Poiché le dinamiche turistiche risentono di effetti di apprendimento e di imitazione (coloro che per primi visitano un’area a vocazione turistica stabiliscono la sua qualità, trainando o disincentivando ulteriori visitatori), la bassa attrattività del Mezzogiorno – o la sua attrattività sempre più limitata a fasce di reddito medio-basse – rischia di generare fenomeni cumulativi, per i quali dopo un’iniziale massa consistente di arrivi segue una fuga altrettanto generalizzata. Un’ulteriore criticità – messa in evidenza, con riferimento al Salento, dalla Camera di commercio di Lecce – consiste nella forte stagionalità dei flussi turistici.

L’adagiarsi sulla convinzione che il Mezzogiorno possa crescere tramite attrazione di flussi turistici ha fatto perdere l’attenzione rispetto a potenzialità di sviluppo ben più promettenti, rispetto alle quali sarebbe stato opportuno agire tempestivamente. Ci si riferisce, in particolare, alla cosiddetta nuova via della seta, un progetto del Governo cinese – avviato nel 2013 – per il finanziamento di infrastrutture di trasporto e logistica che rendano più rapidi gli sbocchi commerciali in Europa delle produzioni cinesi. Trieste e Genova sono, i porti che l’attuale Governo italiano ha selezionato per questa operazione. Sul piano tecnico, la motivazione è in buona misura inoppugnabile: si tratta di scali con retroporti sufficientemente attrezzati per una rapida immissione delle merci nel mercato. Sul piano politico, si tratta di un’ennesima sconfitta delle classi dirigenti meridionali, che non hanno visto (o non hanno voluto o potuto vedere) che il potenziamento della logistica al Sud – per esempio mediante l’ammodernamento delle infrastrutture di trasporto che collegano i porti di Bari, Brindisi, Taranto ai mercati di sbocco delle produzioni orientali proprio nella fase della loro massima espansione – è un fondamentale fattore di crescita economica e dell’occupazione.
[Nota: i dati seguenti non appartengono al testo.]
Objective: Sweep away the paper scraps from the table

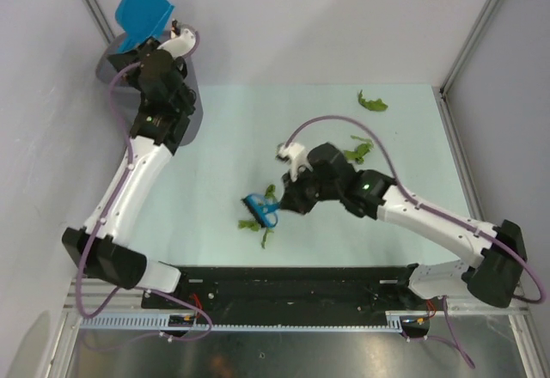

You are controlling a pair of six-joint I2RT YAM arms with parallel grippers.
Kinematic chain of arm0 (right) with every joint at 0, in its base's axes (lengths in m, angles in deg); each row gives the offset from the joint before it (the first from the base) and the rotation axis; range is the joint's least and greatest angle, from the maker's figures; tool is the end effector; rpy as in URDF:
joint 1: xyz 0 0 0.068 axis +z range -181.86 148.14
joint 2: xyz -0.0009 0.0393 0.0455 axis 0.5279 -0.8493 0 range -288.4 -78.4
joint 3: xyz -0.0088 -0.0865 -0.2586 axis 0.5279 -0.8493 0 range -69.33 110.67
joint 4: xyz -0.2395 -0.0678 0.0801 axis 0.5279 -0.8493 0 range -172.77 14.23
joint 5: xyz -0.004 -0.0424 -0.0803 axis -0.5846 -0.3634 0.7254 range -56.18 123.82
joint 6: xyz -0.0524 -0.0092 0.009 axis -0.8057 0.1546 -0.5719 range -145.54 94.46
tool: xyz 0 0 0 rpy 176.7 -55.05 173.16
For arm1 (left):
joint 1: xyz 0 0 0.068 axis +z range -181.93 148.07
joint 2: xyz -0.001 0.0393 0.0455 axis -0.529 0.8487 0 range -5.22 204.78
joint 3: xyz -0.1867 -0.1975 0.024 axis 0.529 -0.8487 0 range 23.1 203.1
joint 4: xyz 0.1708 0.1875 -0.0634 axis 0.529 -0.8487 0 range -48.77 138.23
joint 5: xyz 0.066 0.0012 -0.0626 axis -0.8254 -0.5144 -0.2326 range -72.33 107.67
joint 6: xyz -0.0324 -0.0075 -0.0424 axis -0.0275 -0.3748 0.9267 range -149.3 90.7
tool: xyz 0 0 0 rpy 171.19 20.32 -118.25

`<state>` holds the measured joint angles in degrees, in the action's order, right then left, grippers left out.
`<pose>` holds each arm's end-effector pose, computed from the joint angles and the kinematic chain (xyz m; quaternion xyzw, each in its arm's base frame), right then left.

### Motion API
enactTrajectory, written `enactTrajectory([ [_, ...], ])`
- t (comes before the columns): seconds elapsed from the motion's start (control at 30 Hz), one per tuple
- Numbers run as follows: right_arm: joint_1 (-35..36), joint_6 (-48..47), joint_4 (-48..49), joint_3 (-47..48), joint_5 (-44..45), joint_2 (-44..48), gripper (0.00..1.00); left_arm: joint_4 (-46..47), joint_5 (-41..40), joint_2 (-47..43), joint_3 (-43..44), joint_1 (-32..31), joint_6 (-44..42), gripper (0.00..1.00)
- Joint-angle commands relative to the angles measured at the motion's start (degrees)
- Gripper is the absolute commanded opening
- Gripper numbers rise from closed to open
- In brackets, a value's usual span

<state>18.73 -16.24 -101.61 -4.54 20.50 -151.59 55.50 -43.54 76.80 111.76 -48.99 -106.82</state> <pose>0.1744 0.2252 0.3286 -0.3603 0.8024 0.3207 0.3513 0.3038 -0.0607 0.4849 0.1178 0.6544 0.6124 0.4276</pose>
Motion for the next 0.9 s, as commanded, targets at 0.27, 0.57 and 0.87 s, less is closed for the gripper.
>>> enactTrajectory([
  [0.27, 7.07, -4.74, 4.84, 0.16, -19.20, -14.86, 0.00, -50.04, 21.72, -11.35, -1.04, -10.80, 42.51, 0.00],
  [0.57, -5.39, 5.80, 3.26, 0.24, -11.13, -20.94, 0.00, -61.05, 47.03, -15.40, -15.42, -10.80, 54.22, 0.00],
  [0.87, -13.67, 3.80, -2.54, 1.12, -3.47, -16.47, 0.00, -62.20, 57.77, -15.31, -26.69, -10.63, 54.05, 0.00],
])
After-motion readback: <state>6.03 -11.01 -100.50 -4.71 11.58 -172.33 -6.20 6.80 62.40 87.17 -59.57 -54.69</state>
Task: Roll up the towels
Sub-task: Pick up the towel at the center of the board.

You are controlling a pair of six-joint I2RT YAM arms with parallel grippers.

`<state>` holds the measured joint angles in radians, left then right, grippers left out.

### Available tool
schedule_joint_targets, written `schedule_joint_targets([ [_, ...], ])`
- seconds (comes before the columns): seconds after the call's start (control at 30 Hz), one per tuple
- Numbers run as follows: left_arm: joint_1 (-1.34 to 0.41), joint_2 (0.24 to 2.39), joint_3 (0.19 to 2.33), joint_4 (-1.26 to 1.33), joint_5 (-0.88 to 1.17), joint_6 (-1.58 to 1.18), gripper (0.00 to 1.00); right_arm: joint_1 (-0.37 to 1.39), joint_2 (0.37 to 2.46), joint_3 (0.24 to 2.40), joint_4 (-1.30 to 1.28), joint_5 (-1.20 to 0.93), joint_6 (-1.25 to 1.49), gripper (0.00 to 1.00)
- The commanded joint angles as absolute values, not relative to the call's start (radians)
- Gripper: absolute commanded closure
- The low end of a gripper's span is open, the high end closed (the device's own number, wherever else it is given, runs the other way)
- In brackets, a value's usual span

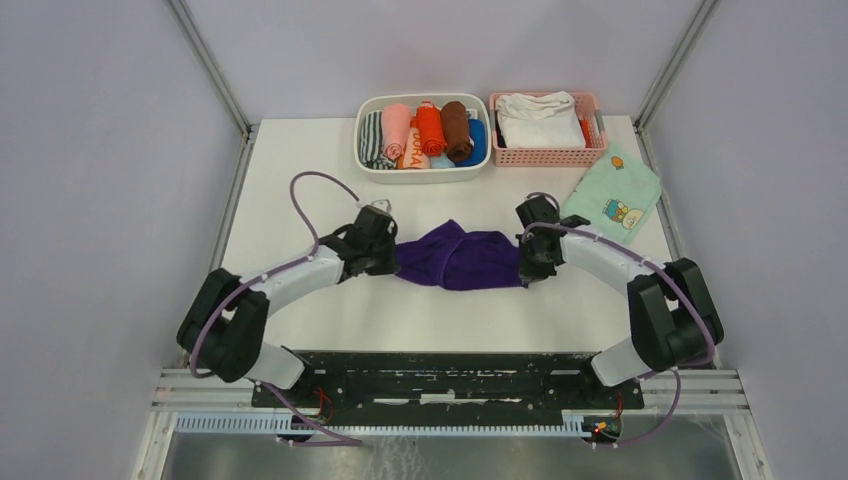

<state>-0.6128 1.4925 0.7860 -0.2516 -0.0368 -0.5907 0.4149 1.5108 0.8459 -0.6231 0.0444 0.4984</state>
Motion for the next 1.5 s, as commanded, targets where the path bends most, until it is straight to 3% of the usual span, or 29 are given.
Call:
schedule_joint_targets([
  [0.0, -0.492, 1.314, 0.869, -0.338, -0.137, -0.553, 0.97, 0.347, 1.423, 0.984, -0.679, 0.144, 0.458, 1.0],
  [0.23, -0.358, 1.117, 1.008, -0.516, -0.365, -0.396, 0.97, 0.208, 1.282, 1.118, -0.711, 0.238, 0.448, 1.0],
  [0.6, -0.259, 1.085, 1.323, -0.49, -0.494, -0.224, 0.97, 0.119, 1.336, 1.347, -0.579, 0.063, 0.571, 1.0],
  [0.77, -0.259, 1.001, 1.256, -0.435, -0.331, -0.281, 0.97, 0.102, 1.355, 1.325, -0.56, 0.054, 0.568, 0.98],
  [1.03, -0.3, 1.011, 0.808, -0.288, 0.164, -0.618, 0.94, 0.092, 1.513, 1.345, -0.649, 0.01, 0.553, 0.96],
  [1.2, -0.443, 1.025, 0.776, -0.294, 0.052, -0.629, 0.85, 0.092, 1.53, 1.352, -0.629, -0.008, 0.546, 0.92],
  [1.4, -0.451, 1.218, 0.888, -0.23, 0.076, -0.626, 0.81, 0.092, 1.658, 1.425, -0.599, 0.013, 0.567, 0.91],
  [1.47, -0.455, 1.295, 0.959, -0.215, 0.112, -0.611, 0.76, 0.092, 1.708, 1.459, -0.576, 0.063, 0.581, 0.91],
])
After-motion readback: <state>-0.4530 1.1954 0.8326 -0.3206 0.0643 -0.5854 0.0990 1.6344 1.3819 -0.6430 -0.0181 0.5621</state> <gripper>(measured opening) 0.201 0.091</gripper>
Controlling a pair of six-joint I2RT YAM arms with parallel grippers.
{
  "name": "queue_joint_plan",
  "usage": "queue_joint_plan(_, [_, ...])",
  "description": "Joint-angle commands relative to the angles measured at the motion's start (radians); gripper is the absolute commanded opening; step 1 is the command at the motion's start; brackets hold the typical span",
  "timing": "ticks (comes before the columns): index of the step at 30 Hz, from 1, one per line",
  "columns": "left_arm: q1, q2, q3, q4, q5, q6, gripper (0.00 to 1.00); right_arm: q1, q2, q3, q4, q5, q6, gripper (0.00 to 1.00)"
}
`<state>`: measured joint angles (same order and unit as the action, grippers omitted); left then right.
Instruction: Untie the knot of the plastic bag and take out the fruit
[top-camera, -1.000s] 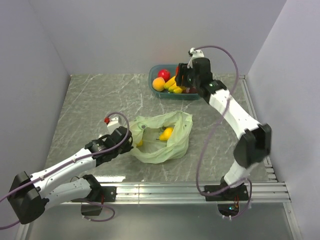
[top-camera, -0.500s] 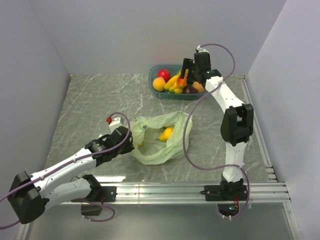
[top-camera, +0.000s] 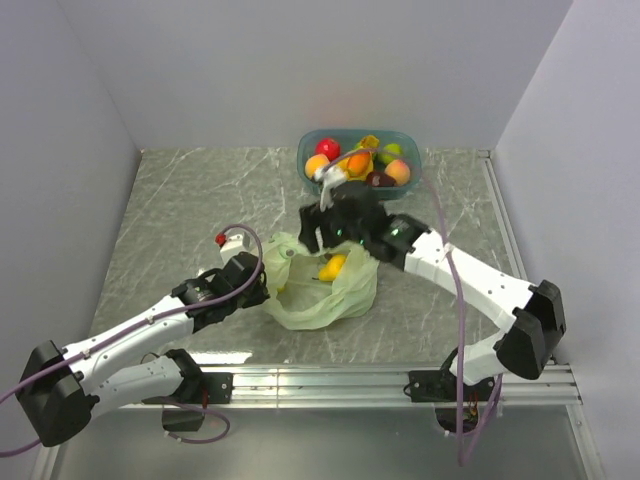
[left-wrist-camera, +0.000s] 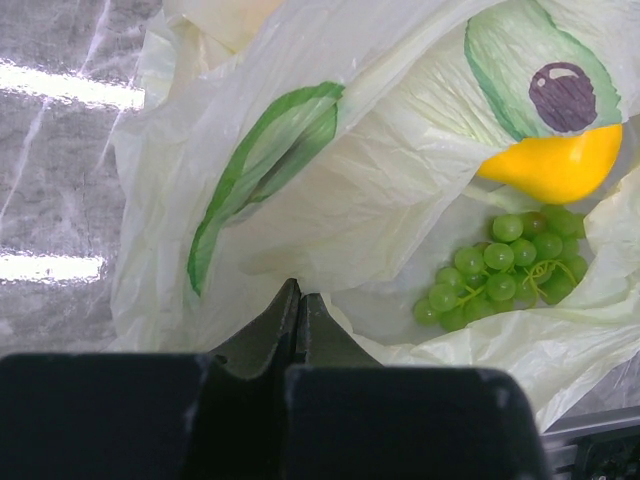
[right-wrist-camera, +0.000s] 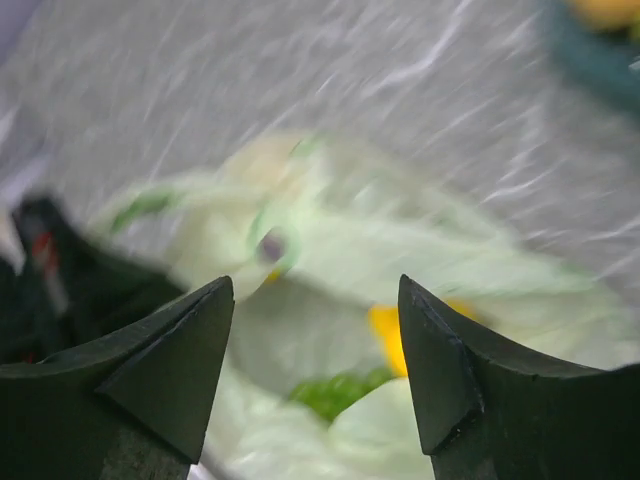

Ridimensionare la tesi dominante per la quale il Mezzogiorno può crescere solo assecondando le sue vocazioni ‘naturali, e riproporre una strategia di lungo periodo di aumento degli investimenti pubblici configurerebbe una radicale inversione di tendenza. Nel 2009 gli investimenti pubblici al Sud ammontavano a circa 21 miliardi; nel 2019 a circa 10 miliardi: una decurtazione di oltre il 50% in un decennio, in una macroregione nella quale vive il 34% dei residenti in Italia. L’ultima Legge di Bilancio ha introdotto la clausola per la quale il 34% della spesa per investimenti deve essere realizzata nelle regioni meridionali. Si tratta, al momento, di poco più che una promessa e non è chiaro quali debbano essere le priorità.